BEGIN Supplied material

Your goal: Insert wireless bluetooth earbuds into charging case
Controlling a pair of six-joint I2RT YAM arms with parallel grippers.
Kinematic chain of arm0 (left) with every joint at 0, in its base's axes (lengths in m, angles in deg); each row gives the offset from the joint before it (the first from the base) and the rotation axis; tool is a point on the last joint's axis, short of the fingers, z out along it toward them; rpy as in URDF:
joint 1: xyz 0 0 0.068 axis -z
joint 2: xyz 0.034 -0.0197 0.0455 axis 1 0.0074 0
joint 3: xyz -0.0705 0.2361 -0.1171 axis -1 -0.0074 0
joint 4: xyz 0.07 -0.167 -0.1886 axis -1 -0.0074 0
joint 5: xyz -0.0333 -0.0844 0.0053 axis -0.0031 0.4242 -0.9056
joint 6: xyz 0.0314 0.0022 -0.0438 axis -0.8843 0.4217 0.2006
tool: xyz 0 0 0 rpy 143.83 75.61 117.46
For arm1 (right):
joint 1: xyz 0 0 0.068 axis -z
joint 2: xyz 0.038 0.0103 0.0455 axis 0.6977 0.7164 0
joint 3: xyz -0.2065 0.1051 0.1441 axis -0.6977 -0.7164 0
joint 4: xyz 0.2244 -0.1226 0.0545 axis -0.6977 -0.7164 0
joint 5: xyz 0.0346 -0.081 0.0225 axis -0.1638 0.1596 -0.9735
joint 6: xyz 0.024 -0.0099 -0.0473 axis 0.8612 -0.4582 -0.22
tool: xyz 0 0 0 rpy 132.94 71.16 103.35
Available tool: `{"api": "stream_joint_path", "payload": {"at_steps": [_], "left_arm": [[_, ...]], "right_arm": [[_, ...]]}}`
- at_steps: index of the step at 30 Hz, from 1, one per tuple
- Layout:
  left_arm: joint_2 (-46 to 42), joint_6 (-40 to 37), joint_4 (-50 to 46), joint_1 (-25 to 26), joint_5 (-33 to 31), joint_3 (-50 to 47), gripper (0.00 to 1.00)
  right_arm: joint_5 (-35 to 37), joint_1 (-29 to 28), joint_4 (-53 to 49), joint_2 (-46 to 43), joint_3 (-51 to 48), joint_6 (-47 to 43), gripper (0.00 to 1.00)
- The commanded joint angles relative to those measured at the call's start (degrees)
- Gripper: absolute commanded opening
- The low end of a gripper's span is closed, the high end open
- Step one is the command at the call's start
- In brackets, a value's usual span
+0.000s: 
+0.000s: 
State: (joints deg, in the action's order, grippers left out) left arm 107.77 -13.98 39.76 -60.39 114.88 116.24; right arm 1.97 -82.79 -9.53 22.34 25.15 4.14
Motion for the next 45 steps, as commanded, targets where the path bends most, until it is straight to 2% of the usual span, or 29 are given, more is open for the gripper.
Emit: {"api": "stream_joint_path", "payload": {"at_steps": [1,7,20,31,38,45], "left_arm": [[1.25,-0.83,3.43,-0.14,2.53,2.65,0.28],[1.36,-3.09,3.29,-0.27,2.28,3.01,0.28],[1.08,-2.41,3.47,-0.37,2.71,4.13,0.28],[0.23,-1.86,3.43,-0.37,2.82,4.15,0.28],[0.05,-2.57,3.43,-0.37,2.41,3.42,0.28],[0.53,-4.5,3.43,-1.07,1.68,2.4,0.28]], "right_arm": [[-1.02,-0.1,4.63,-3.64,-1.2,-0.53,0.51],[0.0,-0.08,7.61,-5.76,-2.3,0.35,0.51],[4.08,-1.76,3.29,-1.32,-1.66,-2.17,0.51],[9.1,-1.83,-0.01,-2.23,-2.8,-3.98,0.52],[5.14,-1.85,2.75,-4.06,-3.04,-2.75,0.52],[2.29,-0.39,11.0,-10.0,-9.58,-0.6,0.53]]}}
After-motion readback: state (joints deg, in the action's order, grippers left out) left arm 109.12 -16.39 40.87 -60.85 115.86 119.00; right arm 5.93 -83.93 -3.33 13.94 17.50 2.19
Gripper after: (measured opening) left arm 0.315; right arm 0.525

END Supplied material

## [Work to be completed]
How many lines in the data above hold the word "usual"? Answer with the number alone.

## [Answer to this problem]
2